# need advice on stalkaround



## Abby Normal (Jan 4, 2011)

I had this idea of making a stalkaround type costume that looked like iron maiden's mascot, eddy. I gave up on the idea because I couldn't figure out how to make the legs look right and figured I would just do a reaper instead. well Im not quite ready to give up on eddy just yet. maybe I could use platform boots or short stilts? Any other ideas ??


----------



## Dead Things (Apr 4, 2009)

Just watched an Iron Maiden movie on Sundance channel, think it was called Flight 666. Wicked cool! They show the Eddie stalkaround just once, part of it is remote controlled. There is a type of stilts that drywallers use, I've also seen them on one of the props supplier sites. Maybe try Frighteners Entertainment.


----------



## Abby Normal (Jan 4, 2011)

thanks, good ideas! i will look into it


----------



## Haunted Spider (Sep 6, 2010)

You have a few options if you are using stilts for a costume. First you need to decide what the legs need to look like. If they need to be human like or can be oversized. You need to weigh your options.

There are three types of stilts you can use and each has it's own advantage.

The first is original drywall stilts. They have two metal bars with a spring in between to flex back and forth. You can stand still in these but can not jog or run. If you do the spring will not react fast enough and you will fall on your face. I know this from experience. Here is a link to some. Original drywall stilts

The second kind of stilts are also for drywall but are a newer version. I have not tried these but I am sure you can not balance as well when it comes to not moving. Standing in one place for a long period of time would be hard. They do walk more normally though and help you not trip as much if you are not good at stilts. They are located here. newer drywall stilts

The third type of stilt is called a poweriser or jumping stilt. They are carbon fiber springs that allow you to run, jump, jog, or just walk around. These stilts balance on a small hoof and you can not stand still in them. I have a pair of the powerisers, one of the brands sold in the US. You can probably find 7 leagues boots in Canada which are better stilts overall, but a little more pricey. Here is a link for the jumping stilts style. poweriser stilts

You also need to weigh your options of the height needed. Drywall stilts can go from 10 to 48 inches where powerisers are 14 inches.

Hope this helps a bit.


----------



## Abby Normal (Jan 4, 2011)

thanks for the info. The newer drywall stilts look like the ones on frighteners entertainments web site. I'm thinking if I do this they would be the ones to go with. I would likely hurt myself with the jumping stilts!


----------



## TheOneAndOnlyKelly (May 7, 2009)

I've always wanted to try out stilts, but with my luck, I'd end up on a wheelchair!


----------



## Haunted Spider (Sep 6, 2010)

Abby Normal said:


> thanks for the info. The newer drywall stilts look like the ones on frighteners entertainments web site. I'm thinking if I do this they would be the ones to go with. I would likely hurt myself with the jumping stilts!

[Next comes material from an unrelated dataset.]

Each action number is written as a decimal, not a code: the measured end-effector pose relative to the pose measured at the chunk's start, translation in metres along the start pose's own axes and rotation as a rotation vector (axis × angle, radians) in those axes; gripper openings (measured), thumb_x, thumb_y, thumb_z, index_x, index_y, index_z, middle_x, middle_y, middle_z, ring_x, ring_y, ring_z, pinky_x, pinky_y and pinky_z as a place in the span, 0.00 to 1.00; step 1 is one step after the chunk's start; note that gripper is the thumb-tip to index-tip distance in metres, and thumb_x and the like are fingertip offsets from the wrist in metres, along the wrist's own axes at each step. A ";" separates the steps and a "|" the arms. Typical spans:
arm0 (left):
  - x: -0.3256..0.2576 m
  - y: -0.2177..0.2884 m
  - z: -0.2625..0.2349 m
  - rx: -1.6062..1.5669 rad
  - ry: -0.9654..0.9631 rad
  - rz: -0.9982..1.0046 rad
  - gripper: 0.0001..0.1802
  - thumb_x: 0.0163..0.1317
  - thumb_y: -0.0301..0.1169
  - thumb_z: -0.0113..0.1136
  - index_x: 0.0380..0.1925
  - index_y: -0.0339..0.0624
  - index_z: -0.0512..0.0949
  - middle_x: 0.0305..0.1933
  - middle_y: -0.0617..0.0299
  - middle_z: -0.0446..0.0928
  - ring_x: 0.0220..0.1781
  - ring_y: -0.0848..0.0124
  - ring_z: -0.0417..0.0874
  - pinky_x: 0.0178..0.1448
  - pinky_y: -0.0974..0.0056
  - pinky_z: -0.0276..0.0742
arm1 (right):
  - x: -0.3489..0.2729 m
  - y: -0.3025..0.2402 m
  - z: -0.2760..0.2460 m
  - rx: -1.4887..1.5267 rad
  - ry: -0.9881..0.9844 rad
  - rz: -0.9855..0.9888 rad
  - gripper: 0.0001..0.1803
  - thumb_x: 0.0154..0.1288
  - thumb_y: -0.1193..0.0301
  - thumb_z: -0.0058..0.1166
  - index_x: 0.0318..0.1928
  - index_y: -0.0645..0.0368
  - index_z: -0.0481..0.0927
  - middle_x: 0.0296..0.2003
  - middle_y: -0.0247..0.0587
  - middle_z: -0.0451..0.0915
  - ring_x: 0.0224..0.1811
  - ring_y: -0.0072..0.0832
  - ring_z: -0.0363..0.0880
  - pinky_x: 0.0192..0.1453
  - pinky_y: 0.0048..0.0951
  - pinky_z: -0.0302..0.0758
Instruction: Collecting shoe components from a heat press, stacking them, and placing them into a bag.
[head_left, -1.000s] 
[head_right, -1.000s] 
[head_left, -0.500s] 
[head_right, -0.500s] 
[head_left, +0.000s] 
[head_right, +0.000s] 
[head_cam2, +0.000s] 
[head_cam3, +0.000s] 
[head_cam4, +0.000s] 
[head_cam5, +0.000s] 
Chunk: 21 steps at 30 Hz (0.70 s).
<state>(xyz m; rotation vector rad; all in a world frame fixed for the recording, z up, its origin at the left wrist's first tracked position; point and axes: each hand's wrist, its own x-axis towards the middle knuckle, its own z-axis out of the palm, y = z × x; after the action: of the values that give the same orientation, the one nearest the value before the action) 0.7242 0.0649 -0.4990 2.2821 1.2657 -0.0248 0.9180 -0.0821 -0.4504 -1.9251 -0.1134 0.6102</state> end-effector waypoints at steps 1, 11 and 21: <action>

One thing to think about no matter what set of stilts you use is line of vision. You need to be able to see fairly well where you are going. If you make a stalkaround, make sure you can look down and basically see your feet or at least what is 1 foot in front of you. If you can't you will trip and fall miserably.

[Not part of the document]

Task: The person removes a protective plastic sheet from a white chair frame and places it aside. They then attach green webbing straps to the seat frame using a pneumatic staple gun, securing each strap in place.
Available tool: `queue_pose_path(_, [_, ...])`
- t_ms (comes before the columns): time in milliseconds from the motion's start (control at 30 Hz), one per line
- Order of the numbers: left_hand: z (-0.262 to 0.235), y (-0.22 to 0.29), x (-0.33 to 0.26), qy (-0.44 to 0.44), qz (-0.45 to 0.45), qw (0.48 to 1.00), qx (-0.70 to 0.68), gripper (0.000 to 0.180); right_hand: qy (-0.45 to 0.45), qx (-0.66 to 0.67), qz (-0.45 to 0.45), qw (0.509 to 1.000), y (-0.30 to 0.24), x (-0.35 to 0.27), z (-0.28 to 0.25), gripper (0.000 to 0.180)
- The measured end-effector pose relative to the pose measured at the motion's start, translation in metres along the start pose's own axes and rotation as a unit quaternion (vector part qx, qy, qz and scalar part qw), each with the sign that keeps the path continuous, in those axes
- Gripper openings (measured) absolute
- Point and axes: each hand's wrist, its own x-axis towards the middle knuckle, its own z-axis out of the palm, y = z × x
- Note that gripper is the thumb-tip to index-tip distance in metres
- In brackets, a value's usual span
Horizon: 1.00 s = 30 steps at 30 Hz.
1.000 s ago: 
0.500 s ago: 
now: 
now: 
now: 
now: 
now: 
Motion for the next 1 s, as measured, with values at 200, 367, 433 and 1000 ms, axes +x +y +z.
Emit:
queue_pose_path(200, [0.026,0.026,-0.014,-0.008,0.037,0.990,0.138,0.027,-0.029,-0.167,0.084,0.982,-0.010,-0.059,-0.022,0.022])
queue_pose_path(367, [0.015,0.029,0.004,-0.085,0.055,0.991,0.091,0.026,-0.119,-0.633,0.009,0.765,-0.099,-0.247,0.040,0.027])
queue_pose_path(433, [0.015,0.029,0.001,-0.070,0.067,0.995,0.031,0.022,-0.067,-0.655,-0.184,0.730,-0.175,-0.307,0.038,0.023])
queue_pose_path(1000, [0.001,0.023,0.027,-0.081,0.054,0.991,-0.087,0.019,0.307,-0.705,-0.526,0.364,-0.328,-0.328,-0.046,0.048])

Also, get the stilts early and wear them for a while. When you get down the movement of walking foward, walk side to side and backwards. You need to be able to move out of a situation if need be and be comfortable doing it.

Next start building your costume and put the pieces on as you go so you start to get a feel of what it is like on the stilts. I did an 8 foot angel for a church play on stilts and I had to modify a few layers as they stuck between the stilts and made me trip. Better to find that out early.

Next make sure no matter what you can' not step on the front of the costume. That is an instant pull you onto your face and hit the ground moment. Have the material 2 inches above the ground. If you need it almost at ground level, put in a structured material to keep it away from the stilts. I actually put a foam ring around my stilts below my foot so it pushed the material away from the bottom of the stilt everytime I stepped forward.

Good luck with the project and post pictures along the way. Many here would like to help give pointers of things they have done to save you the hassle of repeating things that don't work.


----------



## Dead Things (Apr 4, 2009)

MacabreRob said:


> I've always wanted to try out stilts, but with my luck, I'd end up on a wheelchair!


Don't worry, I could hook you up


----------